Input for this task>
---

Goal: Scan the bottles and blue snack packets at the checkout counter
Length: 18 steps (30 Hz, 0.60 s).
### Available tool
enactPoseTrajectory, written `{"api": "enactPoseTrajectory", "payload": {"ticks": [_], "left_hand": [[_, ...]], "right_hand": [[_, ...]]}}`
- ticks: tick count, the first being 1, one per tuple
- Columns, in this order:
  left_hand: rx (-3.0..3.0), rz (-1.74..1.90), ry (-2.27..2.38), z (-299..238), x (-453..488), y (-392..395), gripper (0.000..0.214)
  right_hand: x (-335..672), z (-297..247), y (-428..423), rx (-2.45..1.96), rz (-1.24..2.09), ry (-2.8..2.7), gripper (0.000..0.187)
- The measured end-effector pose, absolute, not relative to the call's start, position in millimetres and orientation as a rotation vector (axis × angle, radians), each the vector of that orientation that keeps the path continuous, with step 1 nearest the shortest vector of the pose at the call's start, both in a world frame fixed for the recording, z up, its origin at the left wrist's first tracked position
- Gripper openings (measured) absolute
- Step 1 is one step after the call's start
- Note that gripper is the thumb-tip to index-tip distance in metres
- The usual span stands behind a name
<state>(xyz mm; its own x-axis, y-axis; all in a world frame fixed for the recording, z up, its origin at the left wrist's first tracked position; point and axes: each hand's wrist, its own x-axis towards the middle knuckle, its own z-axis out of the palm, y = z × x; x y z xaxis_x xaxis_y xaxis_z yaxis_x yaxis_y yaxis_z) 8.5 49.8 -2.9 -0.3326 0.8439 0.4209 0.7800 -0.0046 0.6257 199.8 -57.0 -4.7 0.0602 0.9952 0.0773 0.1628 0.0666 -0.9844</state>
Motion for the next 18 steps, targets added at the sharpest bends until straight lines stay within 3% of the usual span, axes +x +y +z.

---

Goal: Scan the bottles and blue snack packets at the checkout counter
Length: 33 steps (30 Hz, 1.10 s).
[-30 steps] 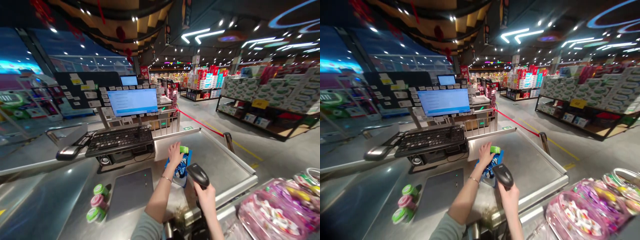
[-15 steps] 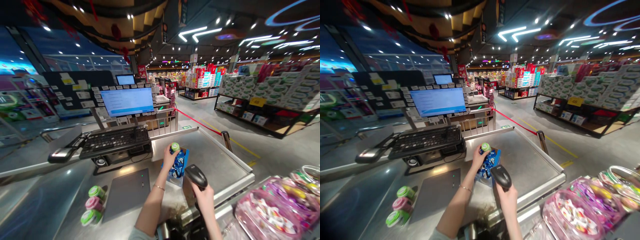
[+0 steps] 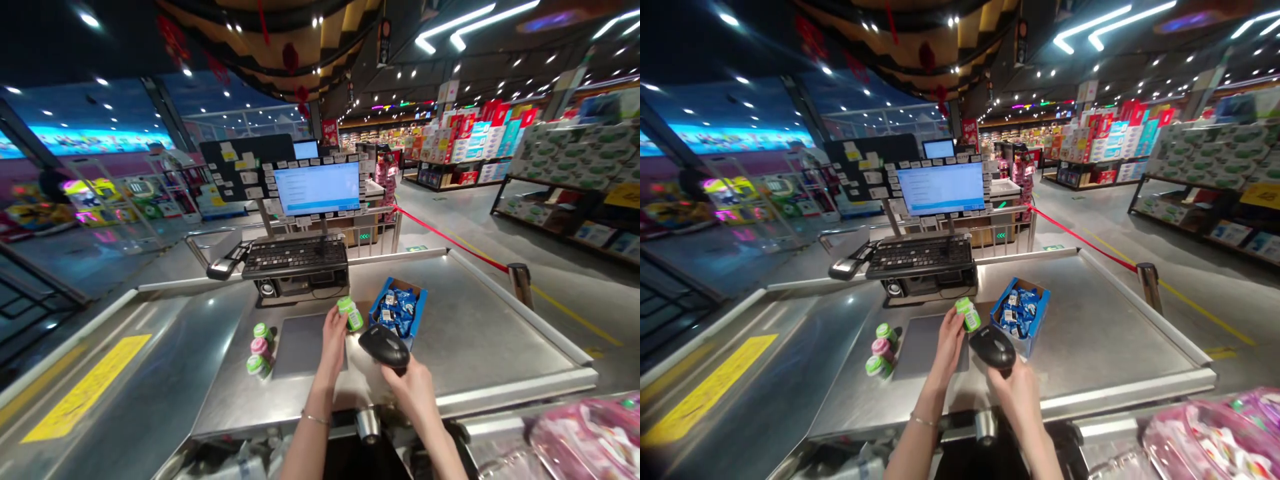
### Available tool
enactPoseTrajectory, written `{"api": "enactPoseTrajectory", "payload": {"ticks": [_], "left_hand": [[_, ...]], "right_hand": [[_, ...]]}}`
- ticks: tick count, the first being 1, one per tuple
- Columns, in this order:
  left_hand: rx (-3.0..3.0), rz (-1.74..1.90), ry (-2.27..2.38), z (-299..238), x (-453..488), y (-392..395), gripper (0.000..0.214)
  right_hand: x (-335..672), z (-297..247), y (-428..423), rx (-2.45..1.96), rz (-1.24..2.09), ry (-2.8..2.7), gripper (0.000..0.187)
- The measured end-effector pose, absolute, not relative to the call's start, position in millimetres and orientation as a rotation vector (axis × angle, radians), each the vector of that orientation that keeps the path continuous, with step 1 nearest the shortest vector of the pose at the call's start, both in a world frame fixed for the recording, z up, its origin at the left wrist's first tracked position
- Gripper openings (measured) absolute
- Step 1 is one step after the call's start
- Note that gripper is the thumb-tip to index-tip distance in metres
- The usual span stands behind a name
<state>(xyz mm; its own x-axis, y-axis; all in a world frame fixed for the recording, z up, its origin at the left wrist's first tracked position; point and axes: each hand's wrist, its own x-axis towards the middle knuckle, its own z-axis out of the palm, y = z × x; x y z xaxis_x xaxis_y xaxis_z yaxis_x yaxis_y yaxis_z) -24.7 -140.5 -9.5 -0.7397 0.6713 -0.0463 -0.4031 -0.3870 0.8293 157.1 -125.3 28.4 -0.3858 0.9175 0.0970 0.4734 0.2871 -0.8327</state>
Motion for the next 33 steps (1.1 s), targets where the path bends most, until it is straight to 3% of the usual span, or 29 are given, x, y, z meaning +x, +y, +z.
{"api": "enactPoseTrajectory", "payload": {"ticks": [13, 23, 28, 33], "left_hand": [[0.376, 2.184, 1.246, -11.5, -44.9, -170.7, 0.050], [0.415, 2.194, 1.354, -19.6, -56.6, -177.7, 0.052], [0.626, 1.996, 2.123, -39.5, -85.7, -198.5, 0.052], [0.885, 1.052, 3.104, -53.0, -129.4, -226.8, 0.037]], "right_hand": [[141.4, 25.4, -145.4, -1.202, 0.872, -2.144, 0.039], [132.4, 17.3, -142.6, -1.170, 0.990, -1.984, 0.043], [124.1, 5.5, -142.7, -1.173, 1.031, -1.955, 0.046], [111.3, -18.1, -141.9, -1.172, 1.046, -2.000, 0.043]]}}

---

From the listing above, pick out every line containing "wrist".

- The measured end-effector pose, absolute, not relative to the call's start, position in millimetres and orientation as a rotation vector (axis × angle, radians), each the vector of that orientation that keeps the path continuous, with step 1 nearest the shortest vector of the pose at the call's start, both in a world frame fixed for the recording, z up, its origin at the left wrist's first tracked position
<state>(xyz mm; its own x-axis, y-axis; all in a world frame fixed for the recording, z up, its origin at the left wrist's first tracked position; point and axes: each hand's wrist, its own x-axis towards the middle knuckle, its own z-axis out of the palm, y = z × x; x y z xaxis_x xaxis_y xaxis_z yaxis_x yaxis_y yaxis_z) 8.5 49.8 -2.9 -0.3326 0.8439 0.4209 0.7800 -0.0046 0.6257 199.8 -57.0 -4.7 0.0602 0.9952 0.0773 0.1628 0.0666 -0.9844</state>
- The measured end-effector pose, absolute, not relative to the call's start, position in millimetres and orientation as a rotation vector (axis × angle, radians), each the vector of that orientation that keeps the path continuous, with step 1 nearest the shortest vector of the pose at the call's start, both in a world frame fixed for the recording, z up, its origin at the left wrist's first tracked position
<state>(xyz mm; its own x-axis, y-axis; all in a world frame fixed for the recording, z up, its origin at the left wrist's first tracked position; point and axes: each hand's wrist, its own x-axis towards the middle knuckle, its own z-axis out of the palm, y = z × x; x y z xaxis_x xaxis_y xaxis_z yaxis_x yaxis_y yaxis_z) -24.7 -140.5 -9.5 -0.7397 0.6713 -0.0463 -0.4031 -0.3870 0.8293 157.1 -125.3 28.4 -0.3858 0.9175 0.0970 0.4734 0.2871 -0.8327</state>

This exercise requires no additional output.